BEGIN Provided data

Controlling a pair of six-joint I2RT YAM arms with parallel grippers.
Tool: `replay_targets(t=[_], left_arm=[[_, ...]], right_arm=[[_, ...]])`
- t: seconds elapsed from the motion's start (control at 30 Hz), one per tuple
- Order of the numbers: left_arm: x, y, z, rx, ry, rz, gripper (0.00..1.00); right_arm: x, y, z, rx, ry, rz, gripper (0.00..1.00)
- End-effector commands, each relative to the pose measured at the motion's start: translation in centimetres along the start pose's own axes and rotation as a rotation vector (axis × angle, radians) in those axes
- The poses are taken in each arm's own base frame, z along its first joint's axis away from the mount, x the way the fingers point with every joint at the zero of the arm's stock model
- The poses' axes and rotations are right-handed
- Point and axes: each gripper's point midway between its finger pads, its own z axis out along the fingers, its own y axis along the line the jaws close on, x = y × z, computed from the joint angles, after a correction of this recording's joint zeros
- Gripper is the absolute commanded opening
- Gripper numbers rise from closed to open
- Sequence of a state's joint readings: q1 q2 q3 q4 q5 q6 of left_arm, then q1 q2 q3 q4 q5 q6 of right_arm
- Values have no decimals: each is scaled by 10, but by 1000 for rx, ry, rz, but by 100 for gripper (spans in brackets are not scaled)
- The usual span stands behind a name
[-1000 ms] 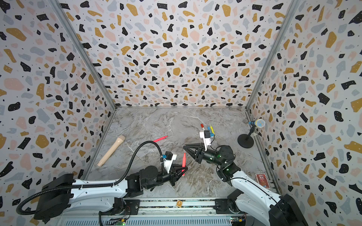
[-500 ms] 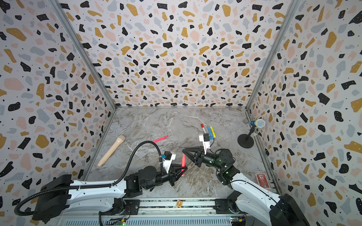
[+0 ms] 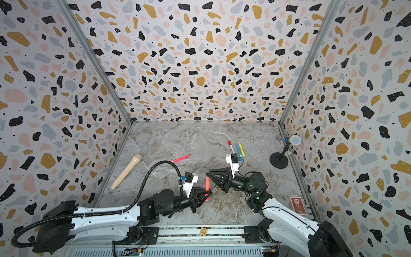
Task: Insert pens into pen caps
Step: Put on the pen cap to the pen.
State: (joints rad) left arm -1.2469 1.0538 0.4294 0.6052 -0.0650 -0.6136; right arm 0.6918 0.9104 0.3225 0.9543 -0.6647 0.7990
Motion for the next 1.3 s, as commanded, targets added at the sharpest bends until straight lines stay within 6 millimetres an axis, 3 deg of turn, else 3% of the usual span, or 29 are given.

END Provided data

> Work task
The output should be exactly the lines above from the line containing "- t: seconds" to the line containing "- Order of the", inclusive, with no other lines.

> Task solution
- t: seconds elapsed from the motion's start (control at 30 Hz), one per tuple
- Order of the numbers: left_arm: x, y, z, rx, ry, rz, gripper (0.00..1.00); right_arm: x, y, z, rx, ry, rz, gripper (0.00..1.00)

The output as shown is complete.